(Your assignment): Scan the records for the string "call", then copy each line that has it.

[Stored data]
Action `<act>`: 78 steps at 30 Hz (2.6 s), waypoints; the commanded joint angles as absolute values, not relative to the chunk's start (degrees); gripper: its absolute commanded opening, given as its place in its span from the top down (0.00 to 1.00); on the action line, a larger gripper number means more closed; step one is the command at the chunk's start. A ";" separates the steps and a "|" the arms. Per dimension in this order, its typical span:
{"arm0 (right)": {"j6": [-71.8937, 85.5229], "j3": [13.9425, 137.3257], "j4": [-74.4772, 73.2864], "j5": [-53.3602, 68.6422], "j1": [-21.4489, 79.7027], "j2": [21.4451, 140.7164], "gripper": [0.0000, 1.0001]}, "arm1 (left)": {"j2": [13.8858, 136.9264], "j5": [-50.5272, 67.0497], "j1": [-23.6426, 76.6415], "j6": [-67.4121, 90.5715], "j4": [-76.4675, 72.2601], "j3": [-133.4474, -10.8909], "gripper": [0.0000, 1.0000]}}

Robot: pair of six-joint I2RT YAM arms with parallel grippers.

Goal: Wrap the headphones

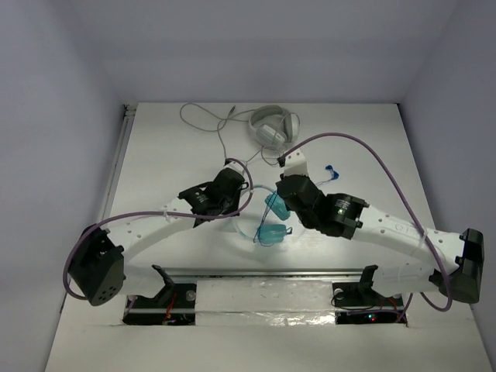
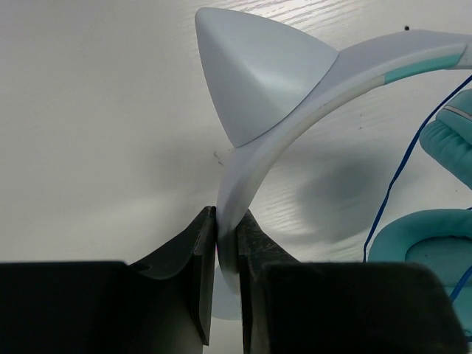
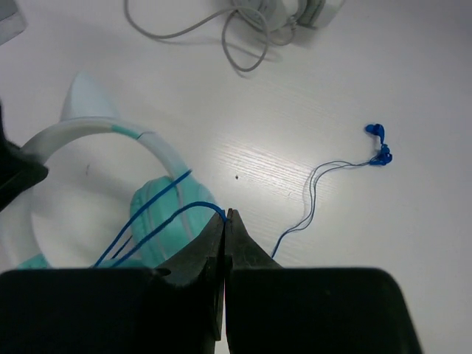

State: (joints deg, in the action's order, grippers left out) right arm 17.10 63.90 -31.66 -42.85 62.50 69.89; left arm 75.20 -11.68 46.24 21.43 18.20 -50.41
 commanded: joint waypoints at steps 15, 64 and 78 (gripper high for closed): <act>13.45 58.80 -10.55 -30.94 51.15 71.36 1.00 | 68.64 2.01 46.23 15.21 18.19 -53.79 1.00; 29.79 30.32 41.22 0.35 34.28 80.68 0.41 | 66.62 13.09 33.57 19.69 20.13 -84.63 1.00; 33.05 30.41 46.39 0.35 34.28 89.29 0.41 | 67.76 15.03 30.59 20.65 21.71 -92.72 1.00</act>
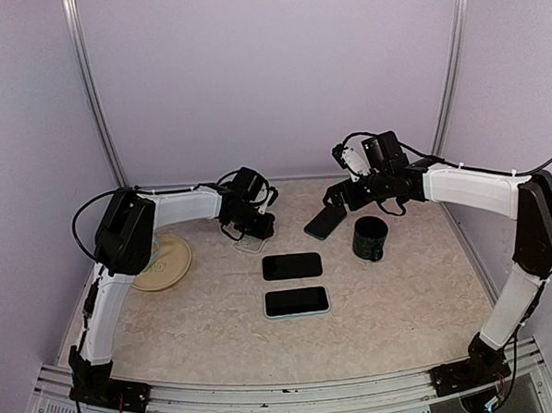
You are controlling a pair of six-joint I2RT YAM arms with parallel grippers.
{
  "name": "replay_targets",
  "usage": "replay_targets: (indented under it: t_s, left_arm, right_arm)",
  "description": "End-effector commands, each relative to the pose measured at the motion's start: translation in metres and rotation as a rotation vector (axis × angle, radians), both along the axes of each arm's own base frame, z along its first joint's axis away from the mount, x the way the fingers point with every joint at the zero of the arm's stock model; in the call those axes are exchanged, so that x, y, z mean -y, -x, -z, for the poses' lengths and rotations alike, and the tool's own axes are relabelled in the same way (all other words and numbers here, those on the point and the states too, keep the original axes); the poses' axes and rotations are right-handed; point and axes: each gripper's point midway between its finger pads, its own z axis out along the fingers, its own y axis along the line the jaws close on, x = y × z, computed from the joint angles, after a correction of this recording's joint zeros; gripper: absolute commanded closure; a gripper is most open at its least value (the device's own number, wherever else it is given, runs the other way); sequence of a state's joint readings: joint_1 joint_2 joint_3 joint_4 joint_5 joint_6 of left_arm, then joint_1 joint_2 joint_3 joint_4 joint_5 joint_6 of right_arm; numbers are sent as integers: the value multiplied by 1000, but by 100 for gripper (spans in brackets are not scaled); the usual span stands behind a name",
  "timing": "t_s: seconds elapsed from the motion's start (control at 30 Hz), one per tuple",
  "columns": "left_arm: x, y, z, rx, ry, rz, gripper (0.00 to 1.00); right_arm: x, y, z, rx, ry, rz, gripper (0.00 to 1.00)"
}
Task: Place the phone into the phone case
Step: Pick up the phone case from the center of the board, then place the phone case at the center of the board.
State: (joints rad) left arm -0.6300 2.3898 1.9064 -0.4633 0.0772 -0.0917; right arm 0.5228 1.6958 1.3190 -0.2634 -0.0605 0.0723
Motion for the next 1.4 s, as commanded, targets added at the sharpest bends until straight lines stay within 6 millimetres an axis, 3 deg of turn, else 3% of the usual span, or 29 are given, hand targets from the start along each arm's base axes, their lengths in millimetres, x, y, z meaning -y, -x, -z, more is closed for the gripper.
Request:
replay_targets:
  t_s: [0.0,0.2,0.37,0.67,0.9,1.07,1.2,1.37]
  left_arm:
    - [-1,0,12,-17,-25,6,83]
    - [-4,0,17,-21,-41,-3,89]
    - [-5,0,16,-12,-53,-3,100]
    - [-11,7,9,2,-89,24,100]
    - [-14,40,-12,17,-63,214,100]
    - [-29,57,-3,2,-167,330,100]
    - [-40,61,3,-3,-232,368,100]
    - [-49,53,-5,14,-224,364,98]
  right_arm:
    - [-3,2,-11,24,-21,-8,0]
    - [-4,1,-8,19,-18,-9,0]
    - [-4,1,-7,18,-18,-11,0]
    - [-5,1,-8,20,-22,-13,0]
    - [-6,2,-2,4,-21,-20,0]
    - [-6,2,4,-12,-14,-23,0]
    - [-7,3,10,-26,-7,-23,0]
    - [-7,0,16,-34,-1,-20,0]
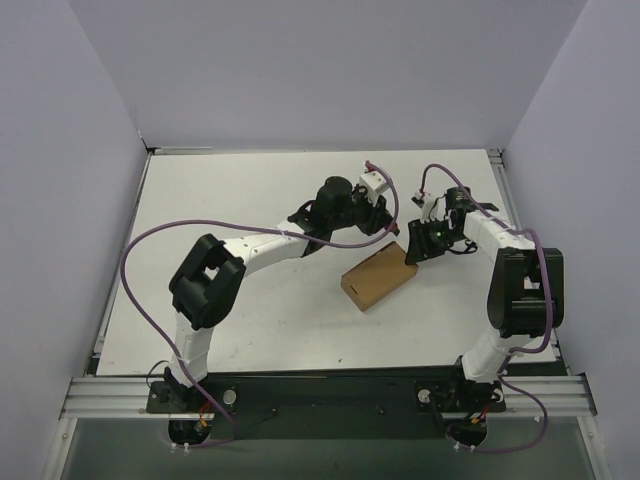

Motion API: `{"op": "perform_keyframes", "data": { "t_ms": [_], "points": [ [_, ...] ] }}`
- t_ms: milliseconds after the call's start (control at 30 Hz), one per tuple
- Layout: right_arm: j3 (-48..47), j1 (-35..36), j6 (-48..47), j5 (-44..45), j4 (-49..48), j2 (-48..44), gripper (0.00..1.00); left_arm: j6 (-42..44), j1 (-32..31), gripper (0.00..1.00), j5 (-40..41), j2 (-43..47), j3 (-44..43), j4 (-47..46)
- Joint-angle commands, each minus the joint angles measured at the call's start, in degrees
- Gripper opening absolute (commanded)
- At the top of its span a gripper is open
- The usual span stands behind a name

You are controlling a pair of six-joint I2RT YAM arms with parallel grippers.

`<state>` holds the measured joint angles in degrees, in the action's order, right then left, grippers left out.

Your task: Unpack the express box

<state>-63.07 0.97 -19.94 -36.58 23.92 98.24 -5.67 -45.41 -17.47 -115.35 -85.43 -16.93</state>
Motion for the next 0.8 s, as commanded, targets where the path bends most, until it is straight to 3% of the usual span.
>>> {"op": "perform_keyframes", "data": {
  "t_ms": [0,767],
  "points": [
    [0.3,0.5,-0.8,1.8,0.8,1.5,0.29,0.7,-0.4,0.0,1.0,0.8,0.1,-2.0],
    [-0.1,0.4,-0.6,1.9,1.0,2.3,0.27,1.5,-1.3,0.0,0.9,2.1,2.8,-0.6]
  ]
}}
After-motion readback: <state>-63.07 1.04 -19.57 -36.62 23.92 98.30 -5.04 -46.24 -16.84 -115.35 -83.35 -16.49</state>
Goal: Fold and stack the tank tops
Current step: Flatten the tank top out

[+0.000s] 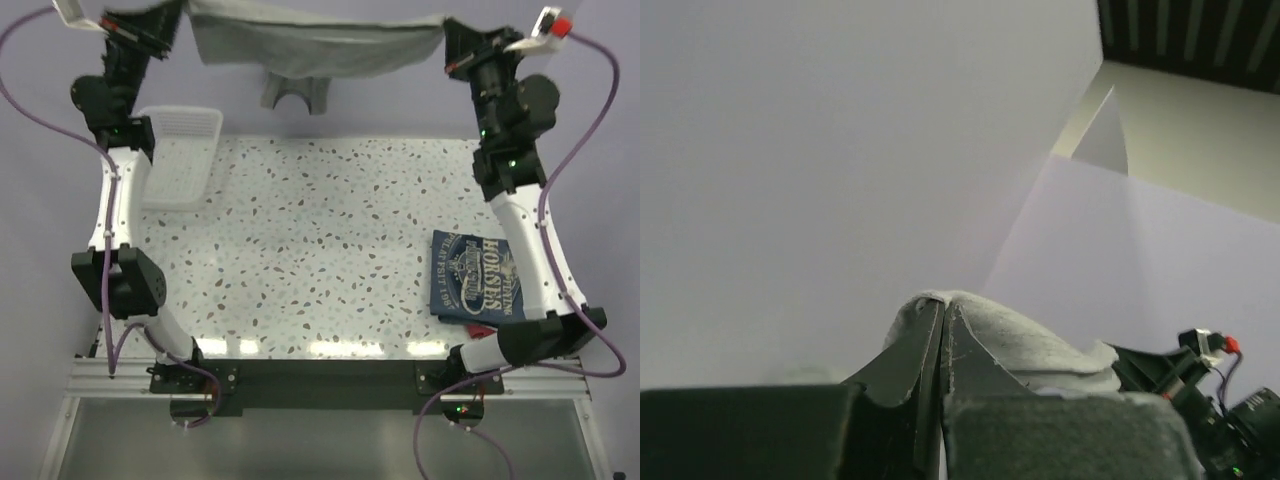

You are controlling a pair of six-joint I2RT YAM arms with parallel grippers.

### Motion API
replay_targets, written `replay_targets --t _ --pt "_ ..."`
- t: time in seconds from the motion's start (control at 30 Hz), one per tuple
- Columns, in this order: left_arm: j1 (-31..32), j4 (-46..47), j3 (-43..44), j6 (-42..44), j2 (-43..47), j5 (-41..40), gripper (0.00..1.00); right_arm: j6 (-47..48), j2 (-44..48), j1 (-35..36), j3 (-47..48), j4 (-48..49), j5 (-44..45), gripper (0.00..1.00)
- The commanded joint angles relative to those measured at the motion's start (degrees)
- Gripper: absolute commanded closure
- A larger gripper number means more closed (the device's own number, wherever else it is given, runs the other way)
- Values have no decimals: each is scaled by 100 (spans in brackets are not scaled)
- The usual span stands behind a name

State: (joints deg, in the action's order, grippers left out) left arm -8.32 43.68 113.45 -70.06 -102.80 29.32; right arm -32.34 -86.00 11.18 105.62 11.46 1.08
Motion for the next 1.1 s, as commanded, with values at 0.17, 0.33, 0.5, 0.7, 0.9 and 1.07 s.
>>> replay_targets --t 0.17,0.33,0.5,0.7,0.9,1.07 --pt "611 -199 -6049 150 2584 110 100 -730 1732 -28 -4731 -416 -247 100" --pt "1015 -3734 -8109 1064 4600 -1480 100 -923 2665 -19 -6693 -1795 -451 100" --pt "1051 -5588 -8899 1732 5587 -1956 100 -985 3421 -19 -7459 -3034 -477 100" --pt "1060 -6204 -9481 2102 5569 -1851 100 -1134 3546 -19 -7873 -3589 -609 100" --pt "1060 -6556 -9613 2234 5710 -1878 100 -1336 3633 -19 -8189 -3905 -627 100" --pt "1060 -6986 -9578 2339 5912 -1711 100 -1512 3976 -28 -8347 -4362 -662 100"
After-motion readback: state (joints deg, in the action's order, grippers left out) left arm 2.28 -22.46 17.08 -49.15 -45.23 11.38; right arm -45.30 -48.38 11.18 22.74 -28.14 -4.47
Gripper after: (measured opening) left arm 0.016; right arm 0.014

(Your solution):
  "description": "End-effector commands, each relative to the pose measured at the motion's start: translation in metres and rotation as a rotation vector (axis × angle, radians), both along the axes of each arm's own base frame, z along its first joint's axis away from the mount, x the way the fingers point with every joint at the zero of the arm's stock model; in the call those axes are exchanged, so that x, y, z mean -y, -x, -z, for the poses' lengths and rotations alike, and the tool's own axes are relabelled in the same way (all other words and numbers here, those on the point and the states too, keep the original axes); the poses' axes and rotations are right-handed; point and axes: each gripper's point midway between its finger pads, its own z axis out along the fingers, its own y axis along the line the jaws close on, x = y × z, computed from the joint angles, after a correction of this recording's joint zeros; gripper: absolute commanded closure; a gripper is most open at its least value (the device's own number, wherever else it is given, runs the other way); sequence of a state's joint readings: joint_1 joint_2 joint_3 joint_4 joint_5 joint_6 of left_arm, then joint_1 joint_2 joint_3 joint_4 joint_5 joint_6 of right_arm; numbers are sent as integers: the value multiplied by 1000, but by 100 for gripper (spans in brackets are not scaled); the usual span stands behind a name",
- t_ms: milliseconds after the call's start (control at 30 Hz), one per tuple
- Joint-angle commands, each minus the joint angles measured at the call's start, in degrees

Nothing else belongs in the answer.